TASK
Pictures aside, return every line below exactly as written.

START RAW DATA

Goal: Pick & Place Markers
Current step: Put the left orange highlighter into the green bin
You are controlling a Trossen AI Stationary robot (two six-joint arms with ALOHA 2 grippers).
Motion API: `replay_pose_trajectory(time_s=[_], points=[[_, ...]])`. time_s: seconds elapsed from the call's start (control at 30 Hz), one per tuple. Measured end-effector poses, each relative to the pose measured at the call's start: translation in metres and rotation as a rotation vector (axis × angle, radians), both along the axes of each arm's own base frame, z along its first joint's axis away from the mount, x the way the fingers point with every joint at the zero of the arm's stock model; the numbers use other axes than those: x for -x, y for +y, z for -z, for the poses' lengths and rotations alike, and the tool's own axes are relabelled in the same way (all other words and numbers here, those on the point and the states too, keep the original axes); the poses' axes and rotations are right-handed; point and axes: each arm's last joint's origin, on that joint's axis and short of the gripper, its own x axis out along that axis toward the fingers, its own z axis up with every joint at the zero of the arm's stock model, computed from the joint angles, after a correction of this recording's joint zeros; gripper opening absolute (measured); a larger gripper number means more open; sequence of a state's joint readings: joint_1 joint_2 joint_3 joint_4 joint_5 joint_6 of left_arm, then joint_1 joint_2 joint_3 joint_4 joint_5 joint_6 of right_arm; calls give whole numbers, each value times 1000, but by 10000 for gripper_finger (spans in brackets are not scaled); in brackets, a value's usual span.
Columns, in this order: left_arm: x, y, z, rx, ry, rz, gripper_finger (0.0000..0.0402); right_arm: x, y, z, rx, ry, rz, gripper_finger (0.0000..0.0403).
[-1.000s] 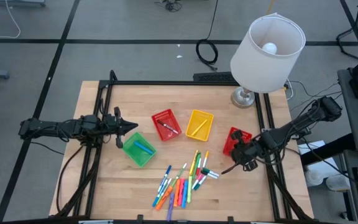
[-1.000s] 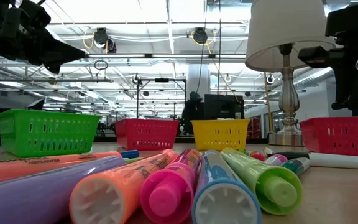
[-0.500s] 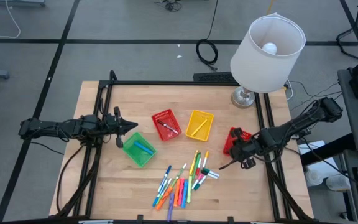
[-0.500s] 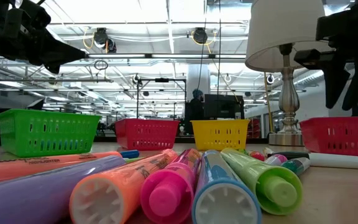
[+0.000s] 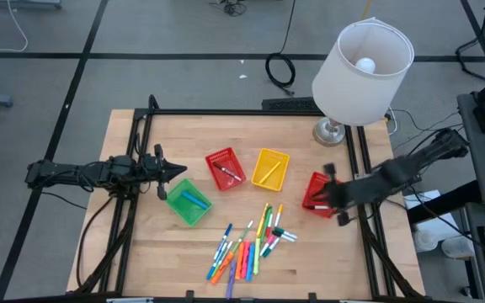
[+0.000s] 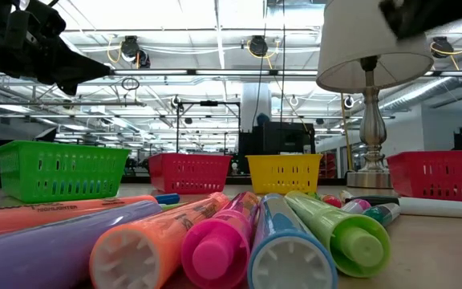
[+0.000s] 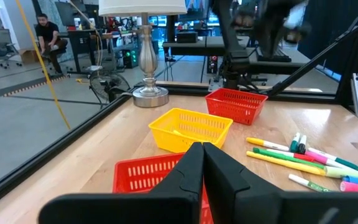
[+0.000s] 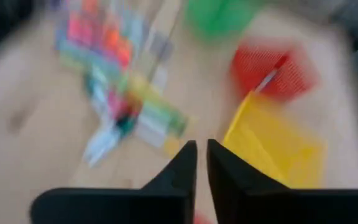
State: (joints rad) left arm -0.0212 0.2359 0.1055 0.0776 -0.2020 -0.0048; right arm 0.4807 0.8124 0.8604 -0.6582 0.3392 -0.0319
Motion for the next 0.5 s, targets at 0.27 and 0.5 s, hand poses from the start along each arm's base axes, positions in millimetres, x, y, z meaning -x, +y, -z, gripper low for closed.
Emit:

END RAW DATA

RESPONSE TO THIS TASK
Goal: Pick & Place Markers
Current step: Put the left orange highlighter into the green bin
You are controlling a Trossen AI Stationary robot (two six-joint arms with ALOHA 2 grippers).
Motion API: `replay_pose_trajectory(time_s=[_], points=[[_, ...]])`. time_s: seconds elapsed from the call's start (control at 30 Hz), one per tuple. Measured end-effector poses, each relative to the pose measured at the call's start: translation in metres and rotation as a rotation vector (axis × angle, radians), both along the axes of each arm's own base frame, z along its first joint's axis away from the mount, x the way the fingers point with every joint at the zero of the arm's stock model; the numbers use other axes than those: x for -x, y for +y, z for -z, for the poses' lengths and rotations alike, and the tool's own axes are relabelled in the same way (all other words and numbers here, those on the point and the states too, keep the original axes); the poses' axes and rotations are right-handed; point and axes: each arm's last joint's origin, on that joint's axis and short of the gripper, its own x axis out along that axis toward the fingers, its own z axis up with every joint at the zero of the arm's stock model, computed from the joint angles, after a correction of this recording's joint zeros; gripper opening absolute (measured); a larger gripper number means more open; sequence of a state's joint readings: joint_1 joint_2 joint_3 joint_4 joint_5 joint_6 of left_arm, then joint_1 joint_2 joint_3 joint_4 joint_5 joint_6 of right_arm; calls give whole numbers, each value times 1000, but by 10000 for gripper_finger (spans in brackets are not scaled); in brackets, a value's usual span.
Columns, in this order: left_arm: x, y, z, rx, ry, rz, gripper_finger (0.0000..0.0402); right_arm: x, y, z, rx, ry, rz, gripper_finger (0.0000..0.0403).
[-1.000s] 
[-1.000s] 
[-0.500s] 
[-0.500s] 
[+0.000s] 
[+0.000s] 
[+0.000s] 
[+0.000s] 
State: (joints rad) left arm -0.0212 0.2359 0.1055 0.0776 -0.2020 -0.0048; right arm 0.4807 0.8124 0.8604 -0.6582 0.3392 -0.0319
Motion for the next 0.5 s, targets at 0.27 and 0.5 s, hand poses from the start along each arm's base axes, positions in millimetres, x, y, z meaning -x, +y, -z, gripper low for closed.
Emit:

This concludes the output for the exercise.